─── The input

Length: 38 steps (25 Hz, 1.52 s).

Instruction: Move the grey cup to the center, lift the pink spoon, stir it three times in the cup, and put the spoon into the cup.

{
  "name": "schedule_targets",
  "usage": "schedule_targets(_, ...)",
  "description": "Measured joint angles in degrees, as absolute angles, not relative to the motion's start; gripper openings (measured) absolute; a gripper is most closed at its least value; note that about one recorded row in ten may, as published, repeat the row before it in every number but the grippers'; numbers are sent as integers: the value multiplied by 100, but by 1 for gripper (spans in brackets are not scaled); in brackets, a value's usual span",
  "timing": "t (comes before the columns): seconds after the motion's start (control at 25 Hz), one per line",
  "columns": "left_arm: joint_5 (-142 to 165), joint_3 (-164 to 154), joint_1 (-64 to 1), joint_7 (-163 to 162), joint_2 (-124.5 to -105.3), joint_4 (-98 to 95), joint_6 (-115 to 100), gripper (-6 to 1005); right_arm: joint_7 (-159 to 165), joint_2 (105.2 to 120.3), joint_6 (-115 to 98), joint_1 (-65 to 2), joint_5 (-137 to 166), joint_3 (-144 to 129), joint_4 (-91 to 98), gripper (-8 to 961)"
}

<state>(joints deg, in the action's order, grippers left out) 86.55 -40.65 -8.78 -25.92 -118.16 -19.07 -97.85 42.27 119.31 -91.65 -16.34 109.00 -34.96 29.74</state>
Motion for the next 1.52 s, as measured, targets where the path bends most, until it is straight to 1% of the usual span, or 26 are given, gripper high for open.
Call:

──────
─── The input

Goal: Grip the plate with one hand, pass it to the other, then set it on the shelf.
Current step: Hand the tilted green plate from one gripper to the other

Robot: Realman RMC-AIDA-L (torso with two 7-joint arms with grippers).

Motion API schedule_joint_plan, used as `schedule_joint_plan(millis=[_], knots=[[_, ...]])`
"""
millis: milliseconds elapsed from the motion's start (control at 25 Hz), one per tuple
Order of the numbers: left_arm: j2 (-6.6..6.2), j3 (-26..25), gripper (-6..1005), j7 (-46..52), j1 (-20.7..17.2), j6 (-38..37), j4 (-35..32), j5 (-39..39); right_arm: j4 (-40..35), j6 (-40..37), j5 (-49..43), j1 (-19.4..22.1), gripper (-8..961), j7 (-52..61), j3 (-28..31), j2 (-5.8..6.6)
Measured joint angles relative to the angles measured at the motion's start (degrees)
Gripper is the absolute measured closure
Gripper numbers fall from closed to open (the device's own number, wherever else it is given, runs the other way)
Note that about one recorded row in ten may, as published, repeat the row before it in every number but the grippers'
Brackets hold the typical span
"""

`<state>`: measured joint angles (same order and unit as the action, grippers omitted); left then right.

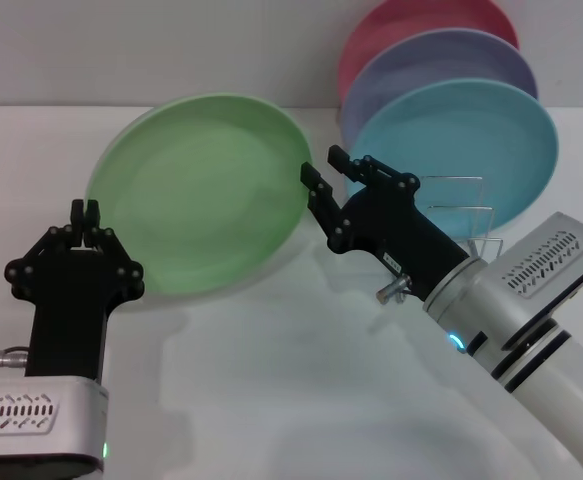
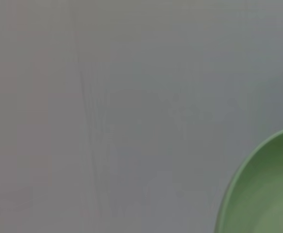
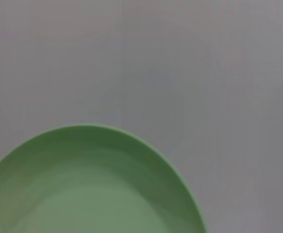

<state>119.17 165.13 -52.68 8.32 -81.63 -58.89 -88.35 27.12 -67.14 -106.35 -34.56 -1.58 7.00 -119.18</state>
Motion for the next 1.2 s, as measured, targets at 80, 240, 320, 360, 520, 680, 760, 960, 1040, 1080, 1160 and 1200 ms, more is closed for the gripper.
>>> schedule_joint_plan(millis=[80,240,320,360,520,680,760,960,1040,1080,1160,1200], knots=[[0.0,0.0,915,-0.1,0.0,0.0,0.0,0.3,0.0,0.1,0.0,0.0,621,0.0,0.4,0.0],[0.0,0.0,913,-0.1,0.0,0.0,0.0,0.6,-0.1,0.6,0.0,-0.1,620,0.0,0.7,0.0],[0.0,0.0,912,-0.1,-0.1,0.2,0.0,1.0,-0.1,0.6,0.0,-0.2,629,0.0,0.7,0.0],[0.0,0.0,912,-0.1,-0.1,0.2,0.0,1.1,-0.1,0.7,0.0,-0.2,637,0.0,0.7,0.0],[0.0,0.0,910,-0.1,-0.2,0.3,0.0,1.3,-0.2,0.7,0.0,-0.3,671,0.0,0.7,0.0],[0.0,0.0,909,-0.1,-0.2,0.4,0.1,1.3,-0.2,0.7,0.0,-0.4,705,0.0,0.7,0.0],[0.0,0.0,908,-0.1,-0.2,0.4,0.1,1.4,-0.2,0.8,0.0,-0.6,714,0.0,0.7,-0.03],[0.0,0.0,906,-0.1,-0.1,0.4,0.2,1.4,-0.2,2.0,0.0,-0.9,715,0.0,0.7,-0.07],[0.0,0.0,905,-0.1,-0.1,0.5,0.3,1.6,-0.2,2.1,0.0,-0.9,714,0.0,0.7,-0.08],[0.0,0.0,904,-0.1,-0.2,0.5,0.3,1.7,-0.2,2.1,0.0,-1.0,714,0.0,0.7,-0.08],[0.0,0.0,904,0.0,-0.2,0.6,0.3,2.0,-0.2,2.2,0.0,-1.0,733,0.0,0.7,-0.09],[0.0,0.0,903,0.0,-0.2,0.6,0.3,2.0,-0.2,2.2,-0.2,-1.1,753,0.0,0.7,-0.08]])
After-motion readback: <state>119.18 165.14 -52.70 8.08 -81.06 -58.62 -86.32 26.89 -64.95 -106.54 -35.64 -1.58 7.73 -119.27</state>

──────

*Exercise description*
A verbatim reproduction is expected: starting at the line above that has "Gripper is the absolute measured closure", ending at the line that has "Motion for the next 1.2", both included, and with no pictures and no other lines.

*Completed exercise*
Gripper is the absolute measured closure
Gripper numbers fall from closed to open (the device's own number, wherever else it is given, runs the other way)
Note that about one recorded row in ten may, as published, repeat the row before it in every number but the grippers'
Brackets hold the typical span
"""

`<state>`: measured joint angles (same order and unit as the action, grippers omitted); left then right.


<state>119.17 165.13 -52.68 8.32 -81.63 -58.89 -88.35 27.12 -67.14 -106.35 -34.56 -1.58 7.00 -119.18</state>
Motion for the next 1.2 s, as measured, targets at 80, 240, 320, 360, 520, 680, 760, 960, 1040, 1080, 1160 and 1200 ms, more is closed for the gripper.

This exercise has now been completed.